We were a little off season… the massive bungalow resort was empty and the service level which was already amazing was off the charts. I’d put a glass down and it’d disappear in seconds. We’d order and we’d get extra or 100% customized meals.

But it was still raining and raining and raining more.

After three days of rain and being trapped in the nicest prison one could ever dream of, we broke out. Probably inspired by my sister’s return to health and the fact we’re frankly silly people who cannot be contained in paradise too long. The staff was baffled by us. They offered us a car but we said we’d walk out, even trying to field a stream/river between the resort and the rest of the beach, clearly designed to keep people out, not in. With muddy feet and dripping clothing, off we went for a walk – to a buggy internet hut and a small village. Never were we happier and sadly so pleased with ourselves. We had escaped.

And so you see, being at a beach resort for more than a couple days, makes the family a bit bonkers because we are such amateurs and well, perhaps the Goldilocks family of travelers – too nice makes us itchy, too much eco in our eco resort makes us grumpy and battling the mainstream vacationers from the cities who pour south for school vacation week, well, gets us confused even more. We don’t get up at dawn to horde the best beach chairs, we are late/early to all meals and wander around a lot looking for a nook to set ourselves in and we get our bagels stolen from the toaster machine by more aggressive types.

But, and remember, this is day five I am writing this to you all, we get better at mainstreaming. We chat with others and learn the ropes, we order our wine as soon as we sit down, we let the two year kick just the right amount of sand at the other kids, and most importantly, we (okay, me but don’t judge me for being judgy) figure out there is more than tennis and golf and do yoga looking at the water in the early am.

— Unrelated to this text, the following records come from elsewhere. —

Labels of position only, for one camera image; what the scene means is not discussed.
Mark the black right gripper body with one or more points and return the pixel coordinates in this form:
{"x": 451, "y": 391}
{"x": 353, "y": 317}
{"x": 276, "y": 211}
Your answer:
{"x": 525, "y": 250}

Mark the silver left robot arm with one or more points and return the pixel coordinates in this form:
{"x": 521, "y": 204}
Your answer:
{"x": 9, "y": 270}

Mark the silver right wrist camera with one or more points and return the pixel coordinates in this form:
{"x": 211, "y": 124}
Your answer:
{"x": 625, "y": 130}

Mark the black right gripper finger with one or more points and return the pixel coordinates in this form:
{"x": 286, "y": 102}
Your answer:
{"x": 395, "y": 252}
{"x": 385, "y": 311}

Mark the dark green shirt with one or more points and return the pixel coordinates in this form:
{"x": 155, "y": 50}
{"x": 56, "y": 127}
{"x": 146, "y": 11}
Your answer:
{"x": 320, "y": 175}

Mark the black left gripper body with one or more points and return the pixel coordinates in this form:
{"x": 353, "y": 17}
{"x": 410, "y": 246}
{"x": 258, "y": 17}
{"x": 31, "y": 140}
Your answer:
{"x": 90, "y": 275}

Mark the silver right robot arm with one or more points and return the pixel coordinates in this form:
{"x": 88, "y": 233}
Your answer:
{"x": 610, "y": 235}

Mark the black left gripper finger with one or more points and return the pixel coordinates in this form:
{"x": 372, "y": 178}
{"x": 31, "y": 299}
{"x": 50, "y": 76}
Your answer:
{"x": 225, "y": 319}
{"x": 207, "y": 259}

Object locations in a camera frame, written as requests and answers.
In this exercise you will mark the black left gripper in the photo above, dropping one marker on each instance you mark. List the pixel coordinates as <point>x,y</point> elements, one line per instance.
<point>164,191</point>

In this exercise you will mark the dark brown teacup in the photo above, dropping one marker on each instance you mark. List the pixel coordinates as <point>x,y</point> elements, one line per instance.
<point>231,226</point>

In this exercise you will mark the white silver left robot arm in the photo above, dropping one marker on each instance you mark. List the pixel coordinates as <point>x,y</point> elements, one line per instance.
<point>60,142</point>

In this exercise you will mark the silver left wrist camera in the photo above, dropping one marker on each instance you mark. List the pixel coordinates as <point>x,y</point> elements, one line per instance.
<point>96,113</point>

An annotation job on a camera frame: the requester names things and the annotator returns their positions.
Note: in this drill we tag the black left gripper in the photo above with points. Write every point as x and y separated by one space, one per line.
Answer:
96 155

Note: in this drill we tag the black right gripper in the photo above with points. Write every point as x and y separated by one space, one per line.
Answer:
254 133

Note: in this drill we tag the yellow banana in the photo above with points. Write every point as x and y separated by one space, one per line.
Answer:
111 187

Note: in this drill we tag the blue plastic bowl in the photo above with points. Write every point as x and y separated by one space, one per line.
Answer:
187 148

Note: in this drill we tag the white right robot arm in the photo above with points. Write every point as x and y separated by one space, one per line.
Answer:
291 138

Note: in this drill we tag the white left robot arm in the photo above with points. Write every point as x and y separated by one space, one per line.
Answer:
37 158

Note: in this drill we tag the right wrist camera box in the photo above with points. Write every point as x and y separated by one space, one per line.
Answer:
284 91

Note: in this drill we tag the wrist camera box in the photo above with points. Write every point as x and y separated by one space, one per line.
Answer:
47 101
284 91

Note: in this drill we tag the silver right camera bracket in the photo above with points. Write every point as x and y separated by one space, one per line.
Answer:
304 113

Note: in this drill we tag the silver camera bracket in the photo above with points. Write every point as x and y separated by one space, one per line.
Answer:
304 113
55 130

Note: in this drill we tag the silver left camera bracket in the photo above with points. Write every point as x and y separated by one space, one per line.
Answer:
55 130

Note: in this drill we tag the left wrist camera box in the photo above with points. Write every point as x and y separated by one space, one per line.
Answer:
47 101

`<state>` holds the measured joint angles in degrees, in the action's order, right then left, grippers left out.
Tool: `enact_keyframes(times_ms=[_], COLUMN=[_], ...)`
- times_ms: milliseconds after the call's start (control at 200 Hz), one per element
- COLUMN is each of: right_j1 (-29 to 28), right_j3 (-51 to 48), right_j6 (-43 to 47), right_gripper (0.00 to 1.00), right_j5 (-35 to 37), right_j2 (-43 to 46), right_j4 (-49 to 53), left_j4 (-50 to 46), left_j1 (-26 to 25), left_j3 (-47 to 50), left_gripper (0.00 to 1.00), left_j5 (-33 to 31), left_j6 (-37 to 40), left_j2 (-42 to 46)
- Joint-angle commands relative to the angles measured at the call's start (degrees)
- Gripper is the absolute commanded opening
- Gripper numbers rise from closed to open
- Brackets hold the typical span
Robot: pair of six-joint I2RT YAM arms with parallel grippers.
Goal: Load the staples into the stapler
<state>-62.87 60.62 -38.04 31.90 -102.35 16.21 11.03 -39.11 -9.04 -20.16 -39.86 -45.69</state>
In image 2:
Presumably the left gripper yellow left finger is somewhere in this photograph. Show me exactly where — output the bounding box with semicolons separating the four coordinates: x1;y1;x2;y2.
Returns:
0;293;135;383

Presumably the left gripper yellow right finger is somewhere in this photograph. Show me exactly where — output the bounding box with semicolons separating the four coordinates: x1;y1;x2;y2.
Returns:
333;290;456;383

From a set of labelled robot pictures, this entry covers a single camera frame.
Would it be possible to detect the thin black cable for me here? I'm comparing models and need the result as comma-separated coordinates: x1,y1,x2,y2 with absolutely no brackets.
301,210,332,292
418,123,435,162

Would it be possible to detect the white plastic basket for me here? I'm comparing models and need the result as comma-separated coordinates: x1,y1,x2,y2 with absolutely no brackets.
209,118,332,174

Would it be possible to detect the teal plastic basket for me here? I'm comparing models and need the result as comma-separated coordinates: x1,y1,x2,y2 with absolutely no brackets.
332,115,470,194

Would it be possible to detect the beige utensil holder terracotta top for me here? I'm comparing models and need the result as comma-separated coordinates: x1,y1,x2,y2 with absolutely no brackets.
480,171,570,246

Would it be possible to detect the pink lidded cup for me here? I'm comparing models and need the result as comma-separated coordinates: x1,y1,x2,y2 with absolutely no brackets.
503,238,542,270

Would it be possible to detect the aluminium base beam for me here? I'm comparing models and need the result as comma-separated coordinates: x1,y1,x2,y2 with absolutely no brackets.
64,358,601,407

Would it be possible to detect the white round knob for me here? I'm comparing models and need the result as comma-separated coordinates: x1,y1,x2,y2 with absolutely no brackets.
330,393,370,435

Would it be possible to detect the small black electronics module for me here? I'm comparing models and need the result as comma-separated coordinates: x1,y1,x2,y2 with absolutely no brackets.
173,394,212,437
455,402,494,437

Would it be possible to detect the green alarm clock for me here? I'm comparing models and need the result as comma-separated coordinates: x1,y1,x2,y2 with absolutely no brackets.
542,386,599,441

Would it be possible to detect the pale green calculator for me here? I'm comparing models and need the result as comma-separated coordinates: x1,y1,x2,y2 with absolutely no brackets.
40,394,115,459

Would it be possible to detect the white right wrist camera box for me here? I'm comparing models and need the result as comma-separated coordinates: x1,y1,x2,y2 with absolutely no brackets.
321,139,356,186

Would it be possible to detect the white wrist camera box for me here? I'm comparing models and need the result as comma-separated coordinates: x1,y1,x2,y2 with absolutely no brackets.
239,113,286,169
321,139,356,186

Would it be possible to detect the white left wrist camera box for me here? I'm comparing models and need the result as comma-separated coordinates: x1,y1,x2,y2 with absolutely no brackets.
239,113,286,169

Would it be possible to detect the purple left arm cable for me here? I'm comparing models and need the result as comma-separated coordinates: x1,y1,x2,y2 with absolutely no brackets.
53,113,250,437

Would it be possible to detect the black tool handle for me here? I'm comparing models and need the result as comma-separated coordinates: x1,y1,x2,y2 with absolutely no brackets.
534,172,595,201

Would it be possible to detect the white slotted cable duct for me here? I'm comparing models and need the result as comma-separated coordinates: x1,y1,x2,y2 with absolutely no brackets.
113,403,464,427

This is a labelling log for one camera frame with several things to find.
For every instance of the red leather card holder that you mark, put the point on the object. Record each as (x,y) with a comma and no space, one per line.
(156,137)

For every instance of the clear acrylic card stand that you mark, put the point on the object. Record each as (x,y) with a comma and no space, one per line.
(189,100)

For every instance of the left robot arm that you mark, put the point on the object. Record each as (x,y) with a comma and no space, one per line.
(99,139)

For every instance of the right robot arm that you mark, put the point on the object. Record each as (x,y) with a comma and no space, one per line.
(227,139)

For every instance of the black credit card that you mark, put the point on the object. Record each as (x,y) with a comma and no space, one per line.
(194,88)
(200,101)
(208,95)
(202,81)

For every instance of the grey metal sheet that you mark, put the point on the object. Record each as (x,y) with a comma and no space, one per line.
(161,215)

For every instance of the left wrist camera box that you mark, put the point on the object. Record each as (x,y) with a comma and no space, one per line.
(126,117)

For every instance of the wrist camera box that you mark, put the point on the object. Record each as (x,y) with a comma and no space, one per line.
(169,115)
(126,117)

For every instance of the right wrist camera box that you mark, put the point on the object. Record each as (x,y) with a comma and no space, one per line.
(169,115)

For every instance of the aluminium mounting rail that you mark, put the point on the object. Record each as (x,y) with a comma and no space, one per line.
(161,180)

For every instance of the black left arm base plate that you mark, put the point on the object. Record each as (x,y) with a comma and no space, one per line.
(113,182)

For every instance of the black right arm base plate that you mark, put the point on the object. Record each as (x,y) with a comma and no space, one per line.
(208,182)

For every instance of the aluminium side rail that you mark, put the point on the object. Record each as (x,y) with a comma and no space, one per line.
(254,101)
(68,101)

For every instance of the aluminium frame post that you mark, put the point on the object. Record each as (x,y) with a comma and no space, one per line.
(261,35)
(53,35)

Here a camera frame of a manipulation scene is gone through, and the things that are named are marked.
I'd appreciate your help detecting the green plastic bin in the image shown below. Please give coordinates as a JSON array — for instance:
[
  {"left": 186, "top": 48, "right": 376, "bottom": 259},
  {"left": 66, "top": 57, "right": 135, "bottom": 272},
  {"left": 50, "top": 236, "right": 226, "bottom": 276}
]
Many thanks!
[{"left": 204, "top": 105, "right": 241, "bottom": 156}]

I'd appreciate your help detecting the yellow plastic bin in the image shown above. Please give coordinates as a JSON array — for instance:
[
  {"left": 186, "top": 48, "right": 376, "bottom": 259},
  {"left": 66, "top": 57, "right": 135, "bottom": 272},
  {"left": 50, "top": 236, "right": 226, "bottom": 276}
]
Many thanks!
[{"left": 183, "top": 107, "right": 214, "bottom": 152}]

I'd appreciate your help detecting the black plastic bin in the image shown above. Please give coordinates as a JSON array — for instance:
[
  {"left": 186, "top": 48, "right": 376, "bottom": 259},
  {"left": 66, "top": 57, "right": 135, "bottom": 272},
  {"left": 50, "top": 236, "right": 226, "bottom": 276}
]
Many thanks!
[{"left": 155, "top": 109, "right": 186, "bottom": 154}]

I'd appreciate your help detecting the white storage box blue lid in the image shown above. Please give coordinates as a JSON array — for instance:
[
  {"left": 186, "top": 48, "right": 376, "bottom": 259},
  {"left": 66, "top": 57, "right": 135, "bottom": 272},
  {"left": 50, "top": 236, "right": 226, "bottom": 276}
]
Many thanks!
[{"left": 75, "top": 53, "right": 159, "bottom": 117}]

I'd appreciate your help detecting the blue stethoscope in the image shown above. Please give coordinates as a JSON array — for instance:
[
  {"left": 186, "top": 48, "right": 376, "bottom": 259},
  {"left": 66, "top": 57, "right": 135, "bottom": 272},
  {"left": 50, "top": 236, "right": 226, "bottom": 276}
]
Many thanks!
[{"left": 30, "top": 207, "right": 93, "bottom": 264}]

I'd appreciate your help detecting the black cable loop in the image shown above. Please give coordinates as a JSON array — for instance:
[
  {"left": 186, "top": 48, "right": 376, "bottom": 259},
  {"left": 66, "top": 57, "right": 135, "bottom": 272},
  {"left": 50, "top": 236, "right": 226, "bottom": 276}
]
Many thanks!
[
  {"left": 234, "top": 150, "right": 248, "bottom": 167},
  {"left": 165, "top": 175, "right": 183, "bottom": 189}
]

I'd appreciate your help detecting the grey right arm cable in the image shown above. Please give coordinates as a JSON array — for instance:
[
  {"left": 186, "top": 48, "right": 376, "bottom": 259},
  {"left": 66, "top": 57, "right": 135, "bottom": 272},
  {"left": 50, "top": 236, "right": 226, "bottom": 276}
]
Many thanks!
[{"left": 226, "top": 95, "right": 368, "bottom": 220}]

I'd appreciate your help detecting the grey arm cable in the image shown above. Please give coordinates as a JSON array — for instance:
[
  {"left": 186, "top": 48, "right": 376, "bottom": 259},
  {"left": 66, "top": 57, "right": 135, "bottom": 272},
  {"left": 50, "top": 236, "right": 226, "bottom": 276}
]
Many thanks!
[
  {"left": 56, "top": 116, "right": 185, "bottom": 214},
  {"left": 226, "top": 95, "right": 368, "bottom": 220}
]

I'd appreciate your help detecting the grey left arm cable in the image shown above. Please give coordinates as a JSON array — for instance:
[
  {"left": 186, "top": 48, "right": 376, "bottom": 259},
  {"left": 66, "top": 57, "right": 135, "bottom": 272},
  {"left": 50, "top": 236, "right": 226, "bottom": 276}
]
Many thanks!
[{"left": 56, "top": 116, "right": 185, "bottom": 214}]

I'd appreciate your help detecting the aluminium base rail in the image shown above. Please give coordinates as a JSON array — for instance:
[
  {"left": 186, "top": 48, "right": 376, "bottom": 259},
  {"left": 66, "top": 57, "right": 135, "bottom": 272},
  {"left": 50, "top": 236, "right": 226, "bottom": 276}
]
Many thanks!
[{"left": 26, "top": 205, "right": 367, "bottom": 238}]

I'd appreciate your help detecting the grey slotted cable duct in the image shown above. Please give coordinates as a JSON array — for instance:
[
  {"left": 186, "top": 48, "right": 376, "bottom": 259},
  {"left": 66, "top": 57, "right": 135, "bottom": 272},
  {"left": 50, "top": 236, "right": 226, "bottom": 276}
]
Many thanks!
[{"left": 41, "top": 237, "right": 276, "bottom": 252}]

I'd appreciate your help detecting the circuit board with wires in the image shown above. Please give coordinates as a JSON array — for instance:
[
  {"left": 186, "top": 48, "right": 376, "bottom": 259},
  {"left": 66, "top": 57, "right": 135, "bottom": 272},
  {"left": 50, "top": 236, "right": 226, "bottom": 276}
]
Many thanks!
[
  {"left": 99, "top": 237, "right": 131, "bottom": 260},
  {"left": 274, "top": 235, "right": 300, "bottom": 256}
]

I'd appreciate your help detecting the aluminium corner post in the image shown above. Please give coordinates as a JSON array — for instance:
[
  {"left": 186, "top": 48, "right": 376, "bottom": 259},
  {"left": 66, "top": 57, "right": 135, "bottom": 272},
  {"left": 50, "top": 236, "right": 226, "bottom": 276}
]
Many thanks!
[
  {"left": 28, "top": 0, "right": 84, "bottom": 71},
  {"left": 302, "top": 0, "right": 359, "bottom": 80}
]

And what we get in return is magic. My mother dancing with her grandson to the Black Eyed Peas – with an exuberance that only the very young and old have, days and days together in a stress free place (the beach chair hoarding is weird to us but not so stressful in the end). Watching the two year old run into and out of the surf beneath a lovely sunset, letting our cheeks be kissed by trade winds under a cloud free sky.

And okay. I get it. All kinds of lucky families come to places like this to be together, to remember the best of each other and to love one another. If that’s what it means to be a resort person, I’ll take it and be grateful for it. I’ll convert for one week a year and will buckle down to making as many sunshiny memories I can to cherish and warm me up when I fly back to the wintery north.

PS I blame any/all sappiness on an overdose of Vitamin D.